:: WORK REQUEST ::
For each line in the data below that holds "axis", return a copy.

--- DATA BELOW ---

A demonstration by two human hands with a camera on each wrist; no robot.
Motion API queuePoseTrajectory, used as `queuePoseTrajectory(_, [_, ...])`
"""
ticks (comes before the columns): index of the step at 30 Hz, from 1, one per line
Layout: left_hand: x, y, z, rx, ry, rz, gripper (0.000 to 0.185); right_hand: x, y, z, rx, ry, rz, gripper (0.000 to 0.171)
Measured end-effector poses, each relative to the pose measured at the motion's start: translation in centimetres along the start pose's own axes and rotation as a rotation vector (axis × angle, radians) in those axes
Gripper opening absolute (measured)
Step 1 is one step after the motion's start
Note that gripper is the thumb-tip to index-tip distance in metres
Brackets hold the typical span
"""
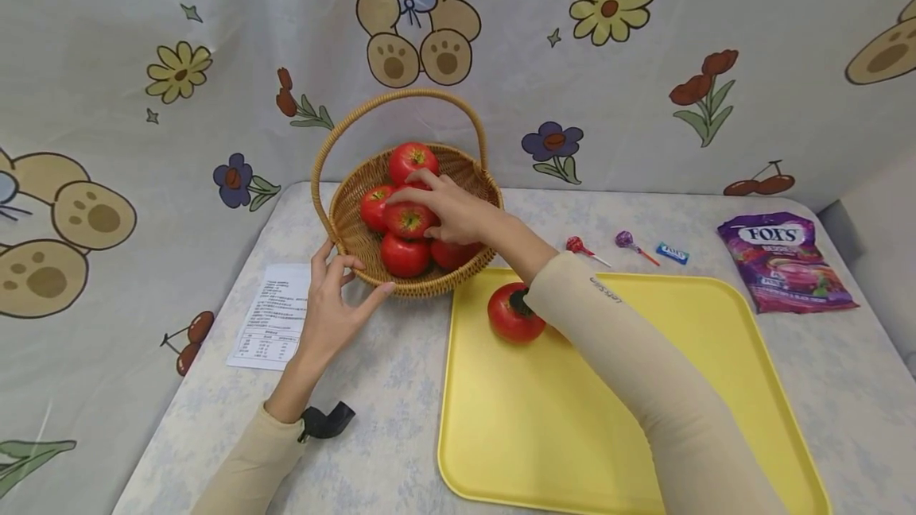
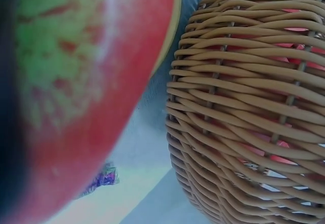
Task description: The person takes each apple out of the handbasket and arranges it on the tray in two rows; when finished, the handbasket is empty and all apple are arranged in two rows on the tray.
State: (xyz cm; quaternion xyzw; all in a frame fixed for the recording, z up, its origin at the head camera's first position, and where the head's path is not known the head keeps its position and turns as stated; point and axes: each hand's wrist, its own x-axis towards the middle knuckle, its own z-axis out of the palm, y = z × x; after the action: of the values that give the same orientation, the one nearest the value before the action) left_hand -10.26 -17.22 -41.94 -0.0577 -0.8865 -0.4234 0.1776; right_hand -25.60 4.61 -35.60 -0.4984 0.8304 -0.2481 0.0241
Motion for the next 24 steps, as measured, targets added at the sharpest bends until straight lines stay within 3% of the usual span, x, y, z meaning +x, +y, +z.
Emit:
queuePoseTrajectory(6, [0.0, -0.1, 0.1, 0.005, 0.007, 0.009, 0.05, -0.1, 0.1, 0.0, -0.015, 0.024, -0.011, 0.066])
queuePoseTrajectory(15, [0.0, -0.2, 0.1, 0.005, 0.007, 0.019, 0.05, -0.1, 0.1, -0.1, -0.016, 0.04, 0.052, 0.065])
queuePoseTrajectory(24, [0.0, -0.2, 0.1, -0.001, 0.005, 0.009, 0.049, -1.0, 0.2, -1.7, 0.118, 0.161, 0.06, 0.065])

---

:: RESULT FOR THIS EXERCISE ::
Measured end-effector poses, each relative to the pose measured at the motion's start: translation in centimetres along the start pose's own axes and rotation as a rotation vector (axis × angle, radians) in those axes
State: (xyz cm; quaternion xyzw; all in a frame fixed for the recording, z up, its origin at the head camera's first position, and where the head's path is not known the head keeps its position and turns as stated; point and axes: each hand's wrist, its own x-axis towards the middle knuckle, its own z-axis out of the palm, y = z × x; after the action: of the values that give the same orientation, the one nearest the value before the action) left_hand -10.26 -17.22 -41.94 -0.0577 -0.8865 -0.4234 0.1776; right_hand -25.60 4.61 -35.60 -0.4984 0.8304 -0.2481 0.0241

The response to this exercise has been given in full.